Reveal: Deja Nuke – Return of the Nuclear Threat

On Jan. 25, the Bulletin of Atomic Scientists edged the “Doomsday Clock” closer to midnight. It’s a representation of how close the world is to the potential of a nuclear apocalypse.

So, how far are we from a nuclear crisis? This week’s episode examines the question from different angles.

In the first segment, host Al Letson tours the Titan Missile Museum outside Tucson, Arizona, where he comes face to face with one of the most powerful weapons in U.S. history. Sitting at the control panel from which technicians were once able to launch a nuclear attack, he and his guide discuss what has changed – and what hasn’t – when it comes to America’s arsenal.

Next, reporter Emily Harris looks at efforts to curb the president’s power over America’s nuclear weapons. Although President Donald Trump’s mockery of North Korean leader Kim Jong Un has alarmed some lawmakers, others believe that complicating his control over American nukes would do more harm than good.

“Introducing problems into nuclear command and control because you don’t like who is the president – which by the way, Americans elected – that is not the president’s problem,” said Michaela Dodge, a senior defense policy analyst at the conservative Heritage Foundation.

The administration’s main justification to upgrade the U.S. arsenal is Russia.
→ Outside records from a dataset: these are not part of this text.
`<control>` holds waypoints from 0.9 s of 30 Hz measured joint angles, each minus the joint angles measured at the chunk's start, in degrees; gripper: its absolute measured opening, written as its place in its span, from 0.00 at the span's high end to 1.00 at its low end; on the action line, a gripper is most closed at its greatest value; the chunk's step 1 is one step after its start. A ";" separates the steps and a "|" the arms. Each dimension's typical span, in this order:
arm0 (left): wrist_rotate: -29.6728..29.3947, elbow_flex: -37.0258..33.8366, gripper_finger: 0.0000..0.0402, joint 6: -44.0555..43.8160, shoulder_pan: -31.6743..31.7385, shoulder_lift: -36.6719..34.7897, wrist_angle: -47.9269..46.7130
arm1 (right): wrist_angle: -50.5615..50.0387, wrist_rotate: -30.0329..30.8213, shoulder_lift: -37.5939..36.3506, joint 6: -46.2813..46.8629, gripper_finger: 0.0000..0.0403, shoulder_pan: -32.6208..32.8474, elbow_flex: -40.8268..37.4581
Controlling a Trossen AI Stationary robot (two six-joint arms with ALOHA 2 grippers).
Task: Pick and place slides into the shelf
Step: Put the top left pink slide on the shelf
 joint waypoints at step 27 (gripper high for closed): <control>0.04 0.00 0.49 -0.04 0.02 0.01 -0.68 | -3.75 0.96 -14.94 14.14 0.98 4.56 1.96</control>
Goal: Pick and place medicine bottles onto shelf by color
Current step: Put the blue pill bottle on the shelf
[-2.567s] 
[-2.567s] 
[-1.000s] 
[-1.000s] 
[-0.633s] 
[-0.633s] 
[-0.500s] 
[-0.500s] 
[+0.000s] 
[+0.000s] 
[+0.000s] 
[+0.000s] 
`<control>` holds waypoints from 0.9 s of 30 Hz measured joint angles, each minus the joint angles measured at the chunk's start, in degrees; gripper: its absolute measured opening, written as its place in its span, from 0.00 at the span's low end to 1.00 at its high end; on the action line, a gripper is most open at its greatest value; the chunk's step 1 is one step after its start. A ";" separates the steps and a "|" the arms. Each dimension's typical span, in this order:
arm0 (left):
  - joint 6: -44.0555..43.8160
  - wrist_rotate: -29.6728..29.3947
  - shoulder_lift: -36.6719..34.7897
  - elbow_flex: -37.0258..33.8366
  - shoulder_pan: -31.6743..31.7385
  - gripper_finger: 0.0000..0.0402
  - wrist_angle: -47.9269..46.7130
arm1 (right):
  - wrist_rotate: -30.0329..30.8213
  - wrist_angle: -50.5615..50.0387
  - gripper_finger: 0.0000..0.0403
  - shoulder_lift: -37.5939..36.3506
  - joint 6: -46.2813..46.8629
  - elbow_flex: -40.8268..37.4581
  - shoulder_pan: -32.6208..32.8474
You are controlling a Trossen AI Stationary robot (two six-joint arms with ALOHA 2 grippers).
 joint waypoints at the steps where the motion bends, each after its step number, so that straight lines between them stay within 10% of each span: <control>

We explore why, then venture inside two countries that Trump more often cites as America’s likely nuclear antagonists: Iran and North Korea.

To close the show, Letson chats with Mike Edinger. He used to serve serve in the Air Force as a Minuteman nuclear missile crew member. Now he is a foreign affairs officer, leading a project focused on how to verify whether nuclear weapons are truly destroyed. The work is incredibly complex, and according to Edinger, crucial if there will ever be a nuclear weapons-free world.

Does he think that will happen?

“I certainly don’t know,” Edinger tells Letson. “I don’t have a crystal ball. … And frankly I don’t spend a lot of time focused on that. It’s the practical work that, if we’re going to get there, you have to go through.”